What to produce: Within the listing below, how many lines contain "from"? Only the number is wanted.

Dataset excerpts:
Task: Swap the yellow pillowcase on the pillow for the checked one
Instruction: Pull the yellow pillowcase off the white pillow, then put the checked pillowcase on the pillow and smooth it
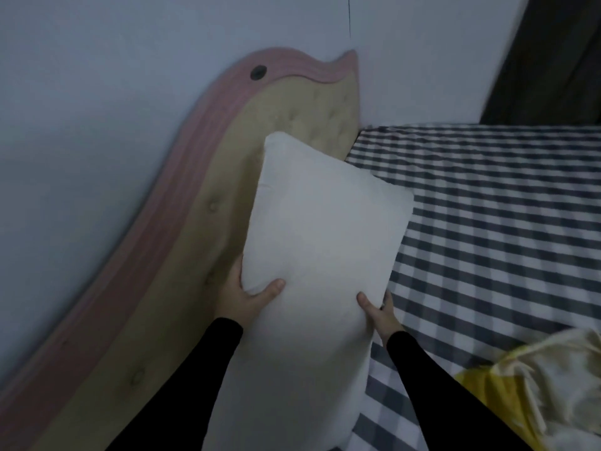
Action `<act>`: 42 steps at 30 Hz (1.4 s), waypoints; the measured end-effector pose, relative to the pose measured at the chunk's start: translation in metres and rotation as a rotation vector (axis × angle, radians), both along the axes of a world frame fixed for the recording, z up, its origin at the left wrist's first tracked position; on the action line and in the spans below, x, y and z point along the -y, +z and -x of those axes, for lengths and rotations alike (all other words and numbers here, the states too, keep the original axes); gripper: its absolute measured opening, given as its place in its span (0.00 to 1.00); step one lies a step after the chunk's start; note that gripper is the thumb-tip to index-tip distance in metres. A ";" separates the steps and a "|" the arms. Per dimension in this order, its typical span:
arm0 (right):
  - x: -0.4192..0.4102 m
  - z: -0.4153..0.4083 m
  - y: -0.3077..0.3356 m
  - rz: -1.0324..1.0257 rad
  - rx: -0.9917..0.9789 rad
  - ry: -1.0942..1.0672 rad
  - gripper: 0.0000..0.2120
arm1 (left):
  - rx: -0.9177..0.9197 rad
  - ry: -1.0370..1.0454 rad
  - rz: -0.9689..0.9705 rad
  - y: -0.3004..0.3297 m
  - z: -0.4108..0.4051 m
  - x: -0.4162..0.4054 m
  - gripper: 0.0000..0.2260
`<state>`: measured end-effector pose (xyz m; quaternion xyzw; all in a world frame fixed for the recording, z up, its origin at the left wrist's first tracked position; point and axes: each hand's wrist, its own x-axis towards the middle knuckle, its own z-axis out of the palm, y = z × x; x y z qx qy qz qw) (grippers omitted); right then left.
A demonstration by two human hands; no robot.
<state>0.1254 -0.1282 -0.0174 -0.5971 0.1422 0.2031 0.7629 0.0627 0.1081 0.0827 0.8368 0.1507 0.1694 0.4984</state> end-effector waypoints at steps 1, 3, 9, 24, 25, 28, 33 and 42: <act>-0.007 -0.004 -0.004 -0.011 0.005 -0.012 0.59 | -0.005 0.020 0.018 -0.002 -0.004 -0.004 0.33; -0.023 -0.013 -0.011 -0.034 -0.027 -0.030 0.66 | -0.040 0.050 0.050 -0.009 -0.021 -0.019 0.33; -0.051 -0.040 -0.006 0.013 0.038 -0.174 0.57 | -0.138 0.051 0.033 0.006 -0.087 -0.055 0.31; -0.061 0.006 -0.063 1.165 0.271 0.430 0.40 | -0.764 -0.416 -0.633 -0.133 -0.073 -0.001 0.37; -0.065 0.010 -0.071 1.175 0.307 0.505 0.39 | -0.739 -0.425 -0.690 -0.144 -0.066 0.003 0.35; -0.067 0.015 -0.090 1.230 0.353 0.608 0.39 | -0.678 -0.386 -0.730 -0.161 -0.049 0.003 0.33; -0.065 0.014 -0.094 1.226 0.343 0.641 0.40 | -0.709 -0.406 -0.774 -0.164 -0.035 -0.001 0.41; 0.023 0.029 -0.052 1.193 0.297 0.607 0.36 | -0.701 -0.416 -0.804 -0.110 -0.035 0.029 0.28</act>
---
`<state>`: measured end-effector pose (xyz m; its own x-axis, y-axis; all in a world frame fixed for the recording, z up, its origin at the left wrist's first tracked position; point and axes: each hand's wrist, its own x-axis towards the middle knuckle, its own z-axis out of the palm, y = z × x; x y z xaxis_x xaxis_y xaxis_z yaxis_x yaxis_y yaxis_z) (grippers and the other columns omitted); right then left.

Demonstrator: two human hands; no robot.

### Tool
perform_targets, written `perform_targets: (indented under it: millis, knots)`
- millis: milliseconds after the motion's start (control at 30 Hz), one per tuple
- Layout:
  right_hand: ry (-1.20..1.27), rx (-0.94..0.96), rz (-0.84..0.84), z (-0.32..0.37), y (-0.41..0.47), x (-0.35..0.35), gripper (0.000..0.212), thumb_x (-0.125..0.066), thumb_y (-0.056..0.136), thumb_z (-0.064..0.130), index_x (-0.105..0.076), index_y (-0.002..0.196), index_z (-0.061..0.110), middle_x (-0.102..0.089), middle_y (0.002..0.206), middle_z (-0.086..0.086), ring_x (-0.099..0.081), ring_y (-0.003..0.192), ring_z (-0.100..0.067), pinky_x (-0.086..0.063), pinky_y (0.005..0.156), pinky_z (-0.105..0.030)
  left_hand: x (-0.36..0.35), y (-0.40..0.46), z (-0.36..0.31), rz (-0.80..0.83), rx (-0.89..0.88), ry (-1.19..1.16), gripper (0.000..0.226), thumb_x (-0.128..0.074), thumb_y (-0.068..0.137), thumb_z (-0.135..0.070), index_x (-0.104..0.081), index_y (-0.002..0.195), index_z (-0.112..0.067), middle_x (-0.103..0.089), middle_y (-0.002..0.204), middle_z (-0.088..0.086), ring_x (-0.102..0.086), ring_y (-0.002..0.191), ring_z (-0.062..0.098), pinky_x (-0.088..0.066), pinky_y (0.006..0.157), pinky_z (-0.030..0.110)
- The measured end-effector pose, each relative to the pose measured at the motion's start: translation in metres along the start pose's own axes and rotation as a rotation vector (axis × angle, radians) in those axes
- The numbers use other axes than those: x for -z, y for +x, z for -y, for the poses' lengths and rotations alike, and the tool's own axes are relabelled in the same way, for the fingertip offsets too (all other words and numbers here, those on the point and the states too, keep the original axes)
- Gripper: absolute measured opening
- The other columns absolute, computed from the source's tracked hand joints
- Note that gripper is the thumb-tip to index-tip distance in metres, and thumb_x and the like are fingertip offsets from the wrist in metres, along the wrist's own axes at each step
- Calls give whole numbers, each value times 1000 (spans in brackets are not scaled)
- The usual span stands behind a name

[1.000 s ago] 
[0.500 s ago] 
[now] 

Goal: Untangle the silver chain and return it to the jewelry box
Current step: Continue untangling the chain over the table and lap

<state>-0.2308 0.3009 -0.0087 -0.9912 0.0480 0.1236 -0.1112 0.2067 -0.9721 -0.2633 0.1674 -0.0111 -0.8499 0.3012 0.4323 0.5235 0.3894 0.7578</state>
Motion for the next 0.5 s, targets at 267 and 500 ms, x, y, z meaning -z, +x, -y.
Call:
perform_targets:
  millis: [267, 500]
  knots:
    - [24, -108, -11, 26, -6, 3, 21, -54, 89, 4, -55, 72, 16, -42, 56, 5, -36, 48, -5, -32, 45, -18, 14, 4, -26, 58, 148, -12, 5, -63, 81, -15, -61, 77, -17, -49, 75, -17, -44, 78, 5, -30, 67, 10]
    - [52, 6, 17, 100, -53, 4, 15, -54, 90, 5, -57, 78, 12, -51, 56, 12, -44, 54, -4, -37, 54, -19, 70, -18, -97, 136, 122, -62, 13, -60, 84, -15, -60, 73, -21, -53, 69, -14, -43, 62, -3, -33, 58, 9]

Finished exercise: 2